While Mosley was banging on about the environment, Todt was laying down his carbon footprint to get votes.

There were occasions when Todt was able to attend events courtesy of his FIA position while his opponent, Ari Vatanen, World Rally Champion, and former MEP, was excluded. For me, this was typical of the FIA in the latter days of Mosley's Presidency. Mosley stayed on far too long and never fulfilled the prophecy he made to me in 1996 when he said that he would run for only two full terms because he thought that staying on would corrupt him. I taped the conversation, with Max's consent. I have the conversation on tape.

Having said all that, it is time to eat my words regarding M. Todt, because I like him. Unless you are English, you have no idea what it is like to say you admire a frog-eater, but I have warmed to M. Todt.

Todt is a Chevalier de la Legion d'Honneur, the French equivalent of a knighthood, and I bet he won't object if I afford him the courtesy given to knights and refer to him as 'Sir Jean'. Hey, I now refer to Stirling Moss as Sir God, not just God.

With no fanfare, Sir Jean has done a very good job behind the scenes. He inherited all kinds of crap from the Mosley era and he appears to have settled Crashgate. Flavio Briatore may, in theory, return to Formula One. Also, in theory, pigs may acquire aviation skills.

Sir Jean seems to have placated Flav and there has been no talk about court cases for, oh, several weeks. You have to look at what does not hit the headlines. Sir Jean has been brilliant.

Flav can come back but, this is the point that everyone, except Pitpass, has missed, he has had to agree to his part in Crashgate. This is the unspoken thing that Sir Jean has pulled off. Without fanfare, Sir Jean has extracted a confession from Flav because Flav had to agree to the five year ban. Sir Jean has not made an issue of this, which is why most hacks missed it.
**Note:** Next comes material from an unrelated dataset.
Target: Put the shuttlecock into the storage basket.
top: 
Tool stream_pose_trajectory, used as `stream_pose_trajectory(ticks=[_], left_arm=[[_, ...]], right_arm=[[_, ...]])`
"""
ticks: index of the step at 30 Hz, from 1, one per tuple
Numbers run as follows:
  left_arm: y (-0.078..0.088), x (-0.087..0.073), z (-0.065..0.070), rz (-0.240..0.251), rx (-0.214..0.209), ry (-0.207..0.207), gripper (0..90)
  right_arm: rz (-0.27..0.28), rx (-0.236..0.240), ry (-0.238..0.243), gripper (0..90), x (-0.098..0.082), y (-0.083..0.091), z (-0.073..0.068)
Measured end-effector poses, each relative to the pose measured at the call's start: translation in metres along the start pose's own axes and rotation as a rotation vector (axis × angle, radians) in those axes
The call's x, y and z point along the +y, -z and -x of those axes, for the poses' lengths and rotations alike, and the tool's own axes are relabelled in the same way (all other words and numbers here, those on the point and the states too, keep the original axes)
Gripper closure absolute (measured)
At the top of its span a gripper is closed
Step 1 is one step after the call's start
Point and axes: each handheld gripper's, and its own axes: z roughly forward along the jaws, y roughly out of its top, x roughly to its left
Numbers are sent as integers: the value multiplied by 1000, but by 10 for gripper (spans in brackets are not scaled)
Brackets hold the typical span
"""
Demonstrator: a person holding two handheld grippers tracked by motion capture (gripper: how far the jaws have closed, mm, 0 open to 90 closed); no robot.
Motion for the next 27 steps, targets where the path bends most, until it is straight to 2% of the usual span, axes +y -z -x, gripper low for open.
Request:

He has not beaten his chest and bellowed, he has just got on and buried the issue while requiring Briatore to accept punishment.

Of course most hacks missed it, there was no press release.

We have seen senior Formula One drivers from the recent past enlisted as FIA Stewards at races and there has been little criticism of stewards' decisions. Max could have done that, but he chose stewards from obscure motor sport countries, perhaps to boost his political influence.

In the real world, you do not choose someone from England to rule on baseball and you do not ask a Brazilian to judge cricket.

Sir Jean has been doing a pretty good job and a measure of how well he has been doing is that we have not noticed him. He did, however, nearly go wrong in the wake of Lewis lighting up his tyres in Melbourne and being stopped by the police. The President suggested 'protocols' for drivers. Fernando Alonso said it was a daft idea and it was dropped. Good for Fernando and good for Sir Jean, because he listened.

I can imagine Sir Jean getting all kinds of PR advice. Lewis was caught being Lewis while, at the same time, Tiger Woods was all over the media. Leaving aside the question, since when has golf been a sport, Woods behaved foolishly. For one thing, if he wanted to cheat on his wife, he could have bought each of his concubines a personal cell phone. He is wealthy beyond imagining but, like most sportsmen, Tiger is tighter than a gnat's arse.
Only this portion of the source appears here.